TASK STATEMENT —
Searching the material below, find each line that includes the word "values", and copy it.

ENTRIES PROVIDED —
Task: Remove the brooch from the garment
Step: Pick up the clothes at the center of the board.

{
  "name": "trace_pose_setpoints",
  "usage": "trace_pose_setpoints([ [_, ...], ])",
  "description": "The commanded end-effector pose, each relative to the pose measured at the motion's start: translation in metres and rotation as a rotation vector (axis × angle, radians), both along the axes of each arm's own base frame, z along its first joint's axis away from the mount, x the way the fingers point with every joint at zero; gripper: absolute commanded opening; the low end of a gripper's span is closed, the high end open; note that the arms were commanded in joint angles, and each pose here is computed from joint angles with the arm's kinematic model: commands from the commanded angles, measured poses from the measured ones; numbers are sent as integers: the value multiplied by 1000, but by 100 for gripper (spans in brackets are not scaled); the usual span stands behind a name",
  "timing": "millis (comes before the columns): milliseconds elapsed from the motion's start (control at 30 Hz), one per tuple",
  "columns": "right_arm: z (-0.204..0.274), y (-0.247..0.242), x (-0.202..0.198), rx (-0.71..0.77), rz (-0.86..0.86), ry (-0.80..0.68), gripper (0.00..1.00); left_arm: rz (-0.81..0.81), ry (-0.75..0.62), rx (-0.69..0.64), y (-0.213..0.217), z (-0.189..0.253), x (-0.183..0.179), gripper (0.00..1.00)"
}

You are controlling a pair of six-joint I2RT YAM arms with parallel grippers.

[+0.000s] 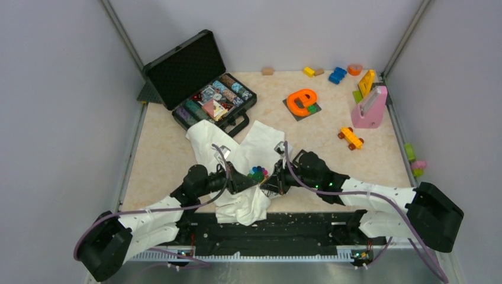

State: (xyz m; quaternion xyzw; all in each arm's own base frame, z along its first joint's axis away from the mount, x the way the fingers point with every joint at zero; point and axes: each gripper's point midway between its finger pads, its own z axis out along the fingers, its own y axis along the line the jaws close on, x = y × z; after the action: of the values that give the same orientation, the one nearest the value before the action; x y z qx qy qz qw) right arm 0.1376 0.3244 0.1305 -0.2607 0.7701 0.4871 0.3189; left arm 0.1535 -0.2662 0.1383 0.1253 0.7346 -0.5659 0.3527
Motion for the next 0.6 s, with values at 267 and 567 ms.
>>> trace_pose_setpoints([
  [267, 31, 14, 16, 62, -53, -68, 0, 27, -80, -64, -7, 19, -2, 2],
  [567, 38, 6, 25, 60, -121, -98, 0, 24, -81, -55, -7, 16, -3, 3],
])
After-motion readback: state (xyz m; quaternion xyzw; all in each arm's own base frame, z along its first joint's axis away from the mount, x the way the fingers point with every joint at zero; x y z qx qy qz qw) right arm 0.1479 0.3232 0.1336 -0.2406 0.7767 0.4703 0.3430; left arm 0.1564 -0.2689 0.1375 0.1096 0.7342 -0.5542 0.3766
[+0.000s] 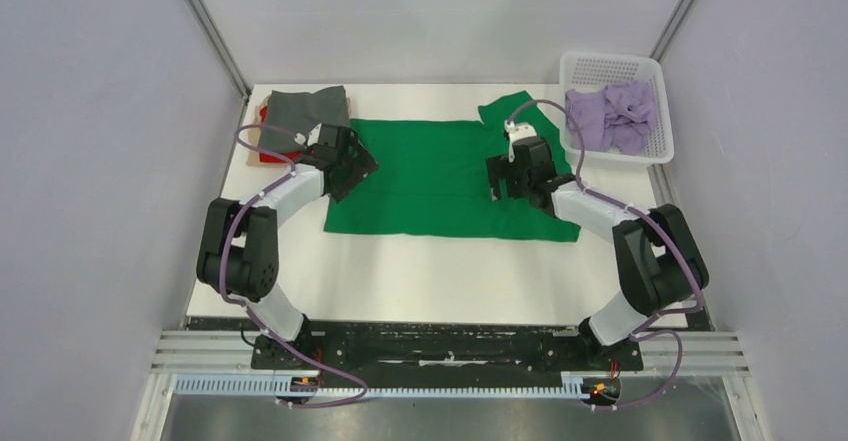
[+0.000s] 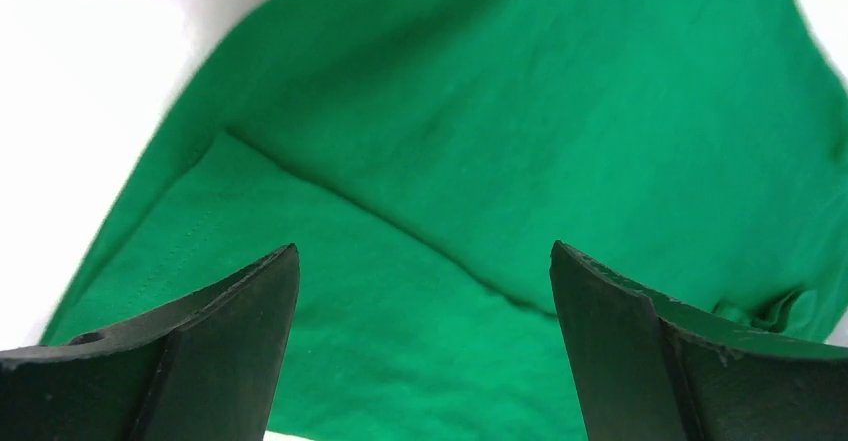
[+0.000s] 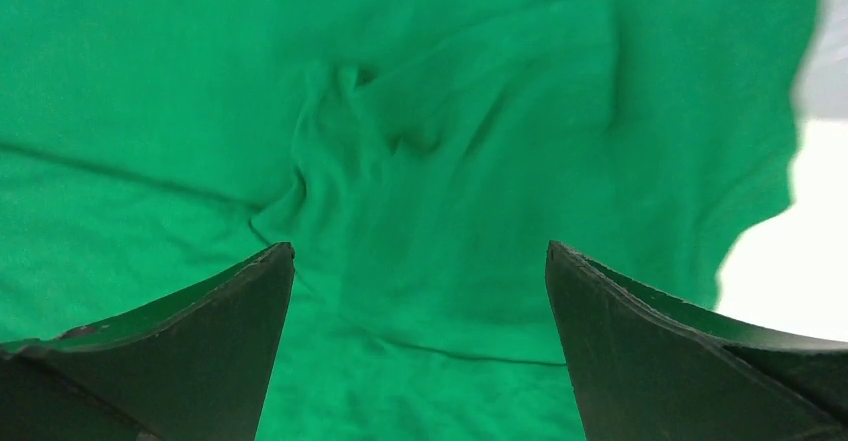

REPLY —
State: (xyz m; quaternion xyzw; all in each arm's own base frame, z along its first joint's axis away from the mount, x the way the fingers point with every joint at zero; point and axes: each gripper's point midway between its finger pads, its own z axis out along the fingers, its own y axis along the line the jaws close on, x = y × z; after the action: of the values that give the same orientation, the one nearest the value before the action; x y z qx qy qz qw) right arm 0.1376 0.3244 0.1305 -0.2607 0.7701 0.4871 0.3189; left arm 0.1535 -0.2662 0.1383 0.1253 0.7346 -0.5659 0.3527
Motion for the next 0.6 s, with values at 267 and 567 ms.

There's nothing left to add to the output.